An AI That Promises to “Solve All Diseases” Is About to Test Its First Human Drugs


Deep within an alphabet, Google’s parent company, a secret lab works on a promise that bold that it sounds like science fiction: “To solve all diseases.” The company, isomorphic laboratories, is now preparing to start its first human clinical trials for cancer drugs drawn entirely by artificial intelligence.

In a recent interview with Fortune, Colin Murdoch, president of isomorphic laboratories and chief business officer of Google Deepmind, confirmed that the company is at the end of this monumental step. For anyone who has watched a beloved battle of devastating disease, the hope this offers is huge. But for the public ever more careful about AI’s power, it raises a cold question: can we really trust an algorithm “black box” with our lives?

Izomorphic laboratories were born from the famous Alphafold breach of Deepmind, the AI ​​system that stunned scientists predicting the complex 3D forms of protein. To understand why this is a big thing, you need to know how traditionally drugs are made. For decades, it has been a slow, brutal process of test and error. Scientists spend on an average of 10 to 15 years and over a billion dollars to bring a single new drug to market, with most candidates failing along the way.

Izomorphic Labs use their AI, Alphafold 3, to radically accelerate this. The AI ​​can predict the complex 3D structures of proteins in the human body with impressive accuracy, allowing scientists to digitally draw new drug molecules that are perfectly formed to fight a specific disease, before ever entering a physical laboratory

The company has already signed multi-million dollars dealing with pharmaceutical giants Novartis and Eli Lilly, and recently earned $ 600 million in new funding to move its own drug candidates-starting with oncology-in human tests. The promise is a medical utopia. “This funding will further turns the development of our next generational AI-DROG project engine, help us promote our own programs into clinical development, and is an important step forward to our one-day mission to resolve each disease with the help of AI,” CEO Sir Demi Hassabis, who won the 2024 counterattack in his pioneer.

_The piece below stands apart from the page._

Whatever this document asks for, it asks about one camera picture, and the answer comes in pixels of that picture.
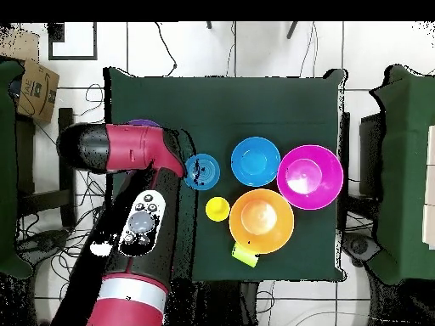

But when does Big Tech start drawing medicine that owns your cure? This is where deep fears about AI’s role in our lives focus. The biggest care is the “black box” problem: we know that the AI ​​gives an answer, but we don’t always know how. This raises critical questions:

  • Will an alphabet own the next cancerous drug, as it owns your search results?
  • Will these AI project treatments be accessible, or will they be trapped behind heaven-high patents accessible only to the rich?
  • Will human test standards continue with the pure speed of machine-generated advances?
  • And who is responsible if AI-projecting drug goes wrong? The company that owns the AI? The developers? The ai himself?

When contacted by Gizmodo, an isomorphic laboratories spokesman said the company “has nothing more to share.”

AI could revolutionize medicine. But if left uncontrolled, it could also replicate the worst parts of the TE industry industry: opacity, monopoly and profit over access. Isomorphic laboratories drive humanity to a monumental turning point. If they succeed, they could relieve more suffering than any other invention in history.

But to do so, they must first convince a skeptical public that the promise is worth the unprecedented risk.